### YOUR TASK
With pictures excluded, copy word for word the lines in the data below from the line containing "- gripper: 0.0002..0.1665" through the line containing "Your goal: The".

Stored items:
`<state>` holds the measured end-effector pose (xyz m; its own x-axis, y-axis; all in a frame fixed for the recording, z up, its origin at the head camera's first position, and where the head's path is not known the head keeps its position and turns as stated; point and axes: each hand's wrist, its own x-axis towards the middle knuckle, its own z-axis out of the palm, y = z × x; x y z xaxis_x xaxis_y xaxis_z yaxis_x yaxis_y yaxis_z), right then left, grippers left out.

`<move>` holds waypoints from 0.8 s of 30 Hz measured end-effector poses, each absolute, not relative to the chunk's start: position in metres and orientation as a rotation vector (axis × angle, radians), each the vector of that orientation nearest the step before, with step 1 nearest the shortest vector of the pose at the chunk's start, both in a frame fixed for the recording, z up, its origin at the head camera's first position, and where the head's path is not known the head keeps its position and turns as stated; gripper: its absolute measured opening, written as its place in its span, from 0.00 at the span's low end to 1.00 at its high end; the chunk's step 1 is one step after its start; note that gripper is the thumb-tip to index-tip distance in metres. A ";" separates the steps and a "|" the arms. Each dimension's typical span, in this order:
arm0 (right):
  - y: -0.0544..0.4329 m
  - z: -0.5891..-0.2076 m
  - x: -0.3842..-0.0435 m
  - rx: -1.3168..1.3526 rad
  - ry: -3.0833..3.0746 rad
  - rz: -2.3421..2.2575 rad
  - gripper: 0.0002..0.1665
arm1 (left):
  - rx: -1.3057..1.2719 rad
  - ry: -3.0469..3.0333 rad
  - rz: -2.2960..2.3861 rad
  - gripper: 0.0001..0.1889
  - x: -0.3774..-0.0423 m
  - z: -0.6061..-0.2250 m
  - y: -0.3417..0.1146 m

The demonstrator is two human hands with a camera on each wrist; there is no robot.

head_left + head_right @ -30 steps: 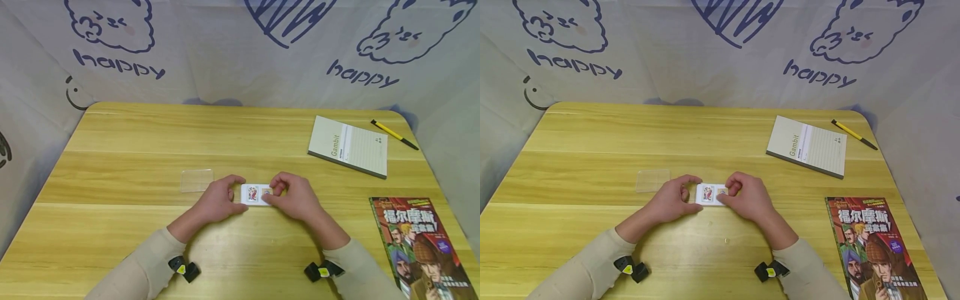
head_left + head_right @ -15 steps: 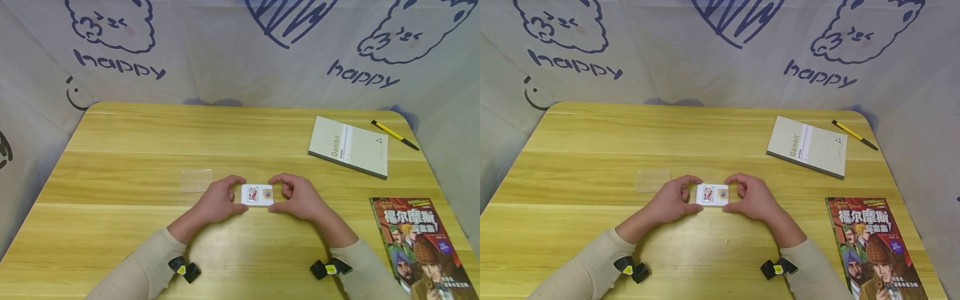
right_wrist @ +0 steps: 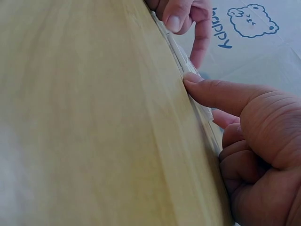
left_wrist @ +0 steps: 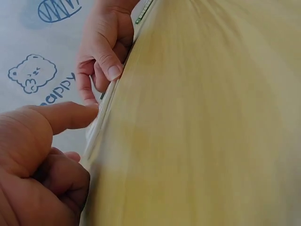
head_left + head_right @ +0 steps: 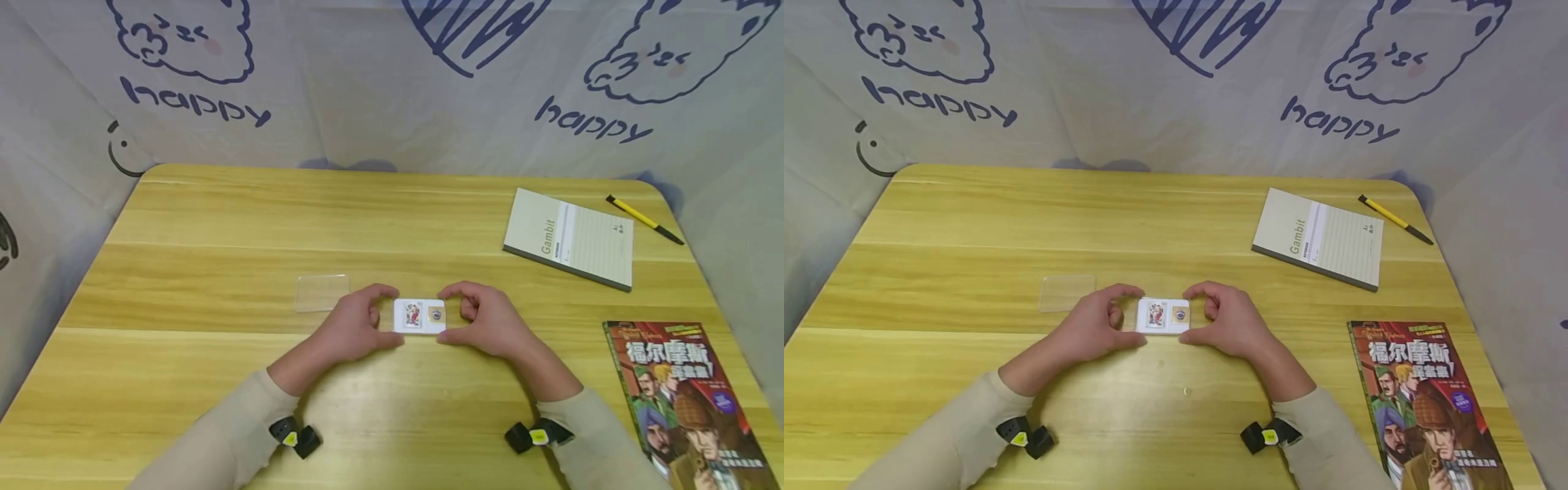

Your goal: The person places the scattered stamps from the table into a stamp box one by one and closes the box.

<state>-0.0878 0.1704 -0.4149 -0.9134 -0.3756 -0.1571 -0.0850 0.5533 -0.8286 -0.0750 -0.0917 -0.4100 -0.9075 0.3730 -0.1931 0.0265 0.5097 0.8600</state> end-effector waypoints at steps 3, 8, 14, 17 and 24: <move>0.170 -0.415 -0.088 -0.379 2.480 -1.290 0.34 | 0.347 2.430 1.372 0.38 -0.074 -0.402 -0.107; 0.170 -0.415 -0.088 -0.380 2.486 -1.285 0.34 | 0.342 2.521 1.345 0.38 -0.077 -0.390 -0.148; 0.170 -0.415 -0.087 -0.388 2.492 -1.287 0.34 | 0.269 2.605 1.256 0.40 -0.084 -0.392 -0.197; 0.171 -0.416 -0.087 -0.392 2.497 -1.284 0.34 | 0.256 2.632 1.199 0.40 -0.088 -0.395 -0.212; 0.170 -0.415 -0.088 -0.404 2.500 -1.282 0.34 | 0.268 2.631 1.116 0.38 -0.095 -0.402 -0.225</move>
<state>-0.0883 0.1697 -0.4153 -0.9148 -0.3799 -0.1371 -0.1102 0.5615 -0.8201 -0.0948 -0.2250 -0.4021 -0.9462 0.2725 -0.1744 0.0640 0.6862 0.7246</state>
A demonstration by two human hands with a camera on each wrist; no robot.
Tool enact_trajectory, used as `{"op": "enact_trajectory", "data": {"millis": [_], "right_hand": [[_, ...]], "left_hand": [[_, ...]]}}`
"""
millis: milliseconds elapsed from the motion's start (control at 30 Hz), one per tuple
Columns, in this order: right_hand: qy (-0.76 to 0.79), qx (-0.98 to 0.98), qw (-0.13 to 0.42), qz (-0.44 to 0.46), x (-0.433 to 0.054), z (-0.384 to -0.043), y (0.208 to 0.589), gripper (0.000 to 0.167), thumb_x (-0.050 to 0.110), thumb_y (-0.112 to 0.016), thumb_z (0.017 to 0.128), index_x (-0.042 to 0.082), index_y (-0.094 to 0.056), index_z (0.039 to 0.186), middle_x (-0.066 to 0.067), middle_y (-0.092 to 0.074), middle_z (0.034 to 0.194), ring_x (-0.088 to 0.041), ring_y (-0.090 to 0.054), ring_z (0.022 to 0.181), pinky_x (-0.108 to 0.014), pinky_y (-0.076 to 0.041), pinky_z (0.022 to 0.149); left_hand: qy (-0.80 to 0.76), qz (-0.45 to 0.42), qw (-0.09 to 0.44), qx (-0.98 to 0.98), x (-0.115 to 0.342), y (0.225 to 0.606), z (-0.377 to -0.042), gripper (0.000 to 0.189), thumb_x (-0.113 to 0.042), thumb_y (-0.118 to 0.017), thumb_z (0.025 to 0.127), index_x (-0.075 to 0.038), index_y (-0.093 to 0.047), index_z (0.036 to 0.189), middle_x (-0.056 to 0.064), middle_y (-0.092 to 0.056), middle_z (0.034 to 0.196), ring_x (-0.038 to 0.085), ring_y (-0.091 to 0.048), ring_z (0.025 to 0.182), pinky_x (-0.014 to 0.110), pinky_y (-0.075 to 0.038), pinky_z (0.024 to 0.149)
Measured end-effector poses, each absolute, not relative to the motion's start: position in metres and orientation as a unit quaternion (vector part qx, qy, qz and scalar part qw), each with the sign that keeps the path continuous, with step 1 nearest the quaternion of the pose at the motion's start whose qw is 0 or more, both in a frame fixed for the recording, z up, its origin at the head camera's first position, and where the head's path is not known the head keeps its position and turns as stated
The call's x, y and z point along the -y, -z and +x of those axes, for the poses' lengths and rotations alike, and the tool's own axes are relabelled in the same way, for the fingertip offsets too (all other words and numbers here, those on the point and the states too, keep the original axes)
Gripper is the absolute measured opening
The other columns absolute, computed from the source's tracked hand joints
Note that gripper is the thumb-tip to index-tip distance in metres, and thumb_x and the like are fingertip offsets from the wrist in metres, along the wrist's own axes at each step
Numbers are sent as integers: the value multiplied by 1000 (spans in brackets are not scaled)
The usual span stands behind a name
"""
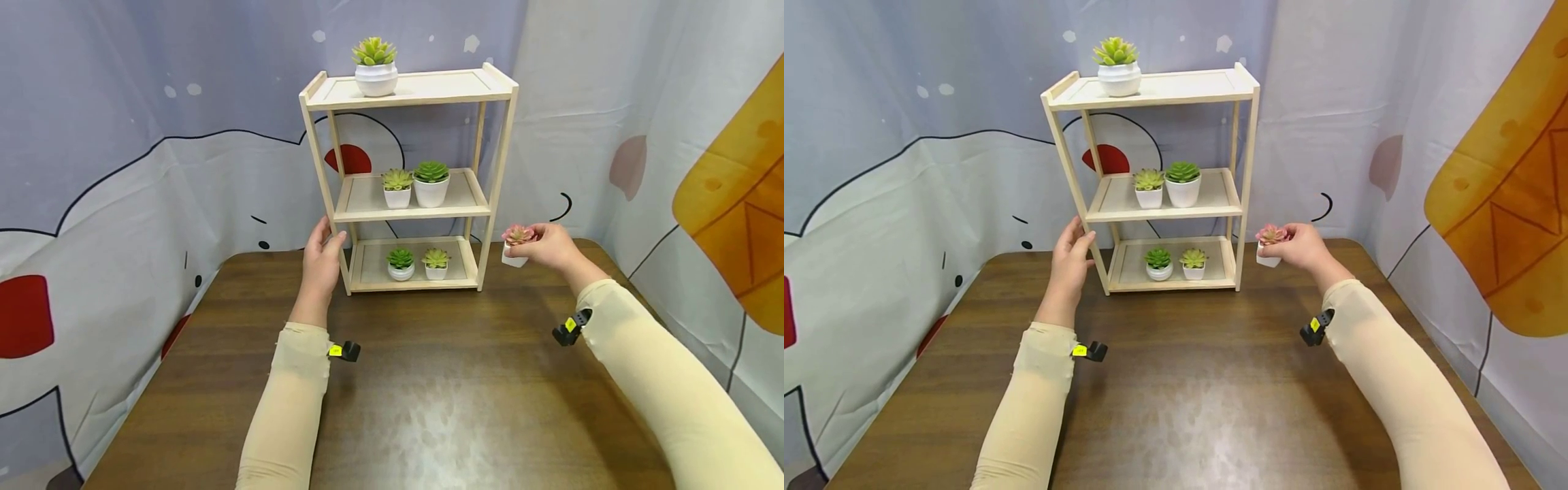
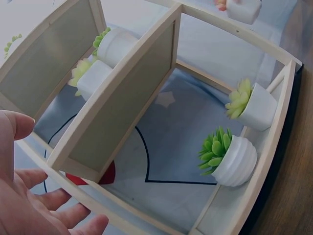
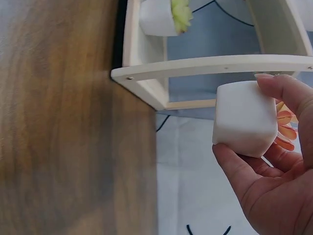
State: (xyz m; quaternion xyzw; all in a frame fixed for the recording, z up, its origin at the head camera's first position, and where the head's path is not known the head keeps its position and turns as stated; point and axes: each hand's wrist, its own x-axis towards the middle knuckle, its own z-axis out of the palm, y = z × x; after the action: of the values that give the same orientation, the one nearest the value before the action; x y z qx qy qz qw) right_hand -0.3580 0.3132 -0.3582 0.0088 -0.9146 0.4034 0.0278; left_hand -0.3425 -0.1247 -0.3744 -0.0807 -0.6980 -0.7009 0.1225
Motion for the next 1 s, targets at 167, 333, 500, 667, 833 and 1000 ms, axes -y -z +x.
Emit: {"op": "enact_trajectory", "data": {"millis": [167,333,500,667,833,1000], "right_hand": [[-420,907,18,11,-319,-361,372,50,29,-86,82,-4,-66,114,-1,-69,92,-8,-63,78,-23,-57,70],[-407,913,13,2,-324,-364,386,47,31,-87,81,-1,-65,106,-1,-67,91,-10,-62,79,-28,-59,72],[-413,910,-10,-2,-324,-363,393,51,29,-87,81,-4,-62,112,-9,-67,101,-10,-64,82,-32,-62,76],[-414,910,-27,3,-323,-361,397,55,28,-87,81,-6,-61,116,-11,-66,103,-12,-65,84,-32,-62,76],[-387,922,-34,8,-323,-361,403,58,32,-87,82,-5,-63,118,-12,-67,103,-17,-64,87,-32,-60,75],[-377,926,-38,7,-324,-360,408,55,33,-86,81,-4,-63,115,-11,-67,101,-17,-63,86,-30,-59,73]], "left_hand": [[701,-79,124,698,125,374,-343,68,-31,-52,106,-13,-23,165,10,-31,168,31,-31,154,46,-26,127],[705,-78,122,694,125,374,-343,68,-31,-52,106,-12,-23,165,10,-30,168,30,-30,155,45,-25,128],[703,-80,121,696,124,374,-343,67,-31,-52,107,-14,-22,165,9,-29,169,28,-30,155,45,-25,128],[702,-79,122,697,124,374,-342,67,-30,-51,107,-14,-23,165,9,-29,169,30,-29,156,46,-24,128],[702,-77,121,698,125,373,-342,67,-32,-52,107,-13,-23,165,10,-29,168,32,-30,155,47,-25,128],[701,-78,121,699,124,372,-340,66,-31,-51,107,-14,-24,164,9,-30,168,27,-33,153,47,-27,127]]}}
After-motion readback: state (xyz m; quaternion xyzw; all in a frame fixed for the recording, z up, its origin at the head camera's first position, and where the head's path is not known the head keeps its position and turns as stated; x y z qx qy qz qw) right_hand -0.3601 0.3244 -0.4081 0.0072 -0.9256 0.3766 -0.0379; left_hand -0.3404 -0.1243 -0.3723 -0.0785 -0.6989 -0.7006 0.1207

### ANSWER TO THIS TASK
  - gripper: 0.0002..0.1665
arm1 (left):
  - rx: -1.3057..1.2719 rad
  - ry: -3.0469..3.0333 rad
  - rz: -2.2960..2.3861 rad
  - gripper: 0.0001..0.1889
  - x: -0.3774..-0.0423 m
  - z: -0.6061..-0.2250 m
  - y: -0.3417..0.1146 m

The demonstrator is two human hands with a camera on each wrist; there is no robot.

head_left + head_right @ -30 steps: 
head_left + head_right @ -15 steps: 
right_wrist @ +0 steps: 
left_wrist @ +0 steps: 
head_left + head_right @ +0 steps: 

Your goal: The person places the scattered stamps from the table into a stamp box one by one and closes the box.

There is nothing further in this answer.